Осталось придумать, как сообщить родным. Отпустив Пиксита, она взглянула на письмо у себя на коленях. И как раз вовремя: его уголок горел.

Вскрикнув, Мина бросила письмо на землю и затоптала пламя. Затем подняла слегка подгоревший по краям лист бумаги. «Прости». Ну хотя бы билеты не пострадали. Она убрала их в карман и повернулась к дому.

Все опять начнут кричать. Как заставить их её выслушать?

«Жаль, я не могу говорить за тебя».

«Мне тоже».

Они зашли в дом с Пикситом. Мама усаживала Беона на его высокий стульчик, папа кормил Ринну.

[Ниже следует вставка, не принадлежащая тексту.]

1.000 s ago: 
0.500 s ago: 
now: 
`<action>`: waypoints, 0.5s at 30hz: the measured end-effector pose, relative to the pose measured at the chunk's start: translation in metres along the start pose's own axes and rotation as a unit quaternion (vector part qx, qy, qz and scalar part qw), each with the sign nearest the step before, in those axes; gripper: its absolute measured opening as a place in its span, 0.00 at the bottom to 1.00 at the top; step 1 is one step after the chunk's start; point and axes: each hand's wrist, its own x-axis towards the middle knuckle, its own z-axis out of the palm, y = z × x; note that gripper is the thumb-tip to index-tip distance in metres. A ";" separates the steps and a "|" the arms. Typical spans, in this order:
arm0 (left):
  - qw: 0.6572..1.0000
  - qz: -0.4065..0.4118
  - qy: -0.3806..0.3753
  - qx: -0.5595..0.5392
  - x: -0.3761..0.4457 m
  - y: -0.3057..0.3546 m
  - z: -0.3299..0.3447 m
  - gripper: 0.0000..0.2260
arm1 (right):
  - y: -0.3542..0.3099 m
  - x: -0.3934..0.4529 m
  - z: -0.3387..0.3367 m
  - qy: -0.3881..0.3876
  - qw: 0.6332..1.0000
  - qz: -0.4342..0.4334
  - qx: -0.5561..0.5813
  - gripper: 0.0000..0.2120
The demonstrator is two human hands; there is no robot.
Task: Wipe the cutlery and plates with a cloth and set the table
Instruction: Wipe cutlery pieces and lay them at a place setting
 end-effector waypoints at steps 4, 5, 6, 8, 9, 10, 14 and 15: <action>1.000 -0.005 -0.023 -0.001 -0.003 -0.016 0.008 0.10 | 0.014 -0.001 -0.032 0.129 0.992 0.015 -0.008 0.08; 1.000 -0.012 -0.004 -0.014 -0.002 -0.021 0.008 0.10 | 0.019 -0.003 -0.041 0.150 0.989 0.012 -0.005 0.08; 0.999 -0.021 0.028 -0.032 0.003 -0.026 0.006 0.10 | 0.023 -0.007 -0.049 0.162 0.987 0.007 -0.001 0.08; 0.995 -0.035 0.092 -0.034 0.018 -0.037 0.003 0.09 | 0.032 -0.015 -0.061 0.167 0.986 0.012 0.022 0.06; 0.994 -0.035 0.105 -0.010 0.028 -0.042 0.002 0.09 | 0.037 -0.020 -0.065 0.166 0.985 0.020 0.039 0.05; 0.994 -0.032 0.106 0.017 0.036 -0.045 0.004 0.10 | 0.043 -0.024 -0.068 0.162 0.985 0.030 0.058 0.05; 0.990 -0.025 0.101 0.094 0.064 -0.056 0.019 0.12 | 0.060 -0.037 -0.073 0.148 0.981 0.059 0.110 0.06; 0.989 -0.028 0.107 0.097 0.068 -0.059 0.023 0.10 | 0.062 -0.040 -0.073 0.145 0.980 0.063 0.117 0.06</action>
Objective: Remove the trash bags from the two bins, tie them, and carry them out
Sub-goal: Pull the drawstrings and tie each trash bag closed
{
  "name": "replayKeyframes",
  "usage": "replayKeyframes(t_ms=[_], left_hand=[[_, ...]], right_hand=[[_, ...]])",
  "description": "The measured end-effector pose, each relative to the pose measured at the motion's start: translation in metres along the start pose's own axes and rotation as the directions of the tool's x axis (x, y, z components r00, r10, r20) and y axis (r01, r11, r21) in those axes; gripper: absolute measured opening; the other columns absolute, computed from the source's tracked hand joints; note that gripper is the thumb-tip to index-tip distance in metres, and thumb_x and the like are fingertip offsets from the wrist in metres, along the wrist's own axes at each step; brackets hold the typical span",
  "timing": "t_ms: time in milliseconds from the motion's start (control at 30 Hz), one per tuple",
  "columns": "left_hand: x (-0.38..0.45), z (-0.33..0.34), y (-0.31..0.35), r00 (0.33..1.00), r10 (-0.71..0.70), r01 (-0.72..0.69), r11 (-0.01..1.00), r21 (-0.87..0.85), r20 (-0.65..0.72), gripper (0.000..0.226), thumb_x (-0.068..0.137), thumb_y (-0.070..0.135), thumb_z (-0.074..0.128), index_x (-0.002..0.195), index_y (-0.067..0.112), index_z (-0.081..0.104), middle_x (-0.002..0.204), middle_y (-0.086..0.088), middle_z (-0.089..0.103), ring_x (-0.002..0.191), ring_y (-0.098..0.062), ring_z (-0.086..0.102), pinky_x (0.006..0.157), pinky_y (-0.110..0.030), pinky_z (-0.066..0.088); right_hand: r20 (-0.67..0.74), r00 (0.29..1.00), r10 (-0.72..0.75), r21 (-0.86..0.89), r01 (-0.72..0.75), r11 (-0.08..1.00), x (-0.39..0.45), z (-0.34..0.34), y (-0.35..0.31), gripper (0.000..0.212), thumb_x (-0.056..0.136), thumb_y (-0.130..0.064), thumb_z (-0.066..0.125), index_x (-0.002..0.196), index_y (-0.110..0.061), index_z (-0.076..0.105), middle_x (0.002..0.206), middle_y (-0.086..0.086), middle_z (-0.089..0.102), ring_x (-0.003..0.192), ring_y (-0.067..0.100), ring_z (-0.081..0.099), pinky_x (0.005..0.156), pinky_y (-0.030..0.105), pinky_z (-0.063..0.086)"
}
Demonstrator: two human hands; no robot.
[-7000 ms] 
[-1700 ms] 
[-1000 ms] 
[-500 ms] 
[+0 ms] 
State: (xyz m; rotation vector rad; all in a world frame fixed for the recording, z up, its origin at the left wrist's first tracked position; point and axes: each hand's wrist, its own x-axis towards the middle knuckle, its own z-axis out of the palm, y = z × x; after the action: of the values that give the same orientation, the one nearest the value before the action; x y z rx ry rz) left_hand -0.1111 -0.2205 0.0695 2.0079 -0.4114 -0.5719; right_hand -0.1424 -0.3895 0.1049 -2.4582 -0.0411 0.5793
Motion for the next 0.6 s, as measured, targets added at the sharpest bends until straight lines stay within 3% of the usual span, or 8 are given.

— Мина, — сказала мама не поворачиваясь, — твой зверь останется снаружи. Или у камина.

— Но… — начала Мина. Она собиралась отвести его к себе в комнату. Арде спал у кровати Гатона, пока ещё помещался в дверных проёмах. А Орли даже сейчас иногда дремала в гостиной — особенно зимой, чтобы быть ближе к папе, — занимая при этом весь диван.

— Он не домашний зверь, — добавила мама.

— Тогда я тоже буду спать снаружи, — заявила Мина. Новым стражам полагалось проводить со своими зверями как можно больше времени, чтобы скрепить их связь.

— Ты будешь спать в своей постели, — отрезала мама. — Тебе нужен отдых.

— И потом, милая, мы не хотим, чтобы ты к нему сильно привыкала, — вставил папа.

Что за глупость! Она два года работала над их с Пикситом телепатической связью, разговаривала с яйцом не меньше трёх часов в день. Она давно с ним сроднилась — куда уж сильнее привыкать? Но она не стала спорить. «Пиксит?»

Поджав хвост, Пиксит улёгся на плитке у камина, выпустив лишь пару безобидных искорок.

«Прости, Пиксит. Не всё сразу, хорошо?» Тихоням приходится тщательно выбирать свои битвы, иначе ни одну из них не выиграть. И мама по-своему права. Её родные точно не полюбят Пиксита, если он случайно подожжёт дом. «Может, когда ты научишься лучше контролировать искры, они разрешат тебе спать в моей комнате».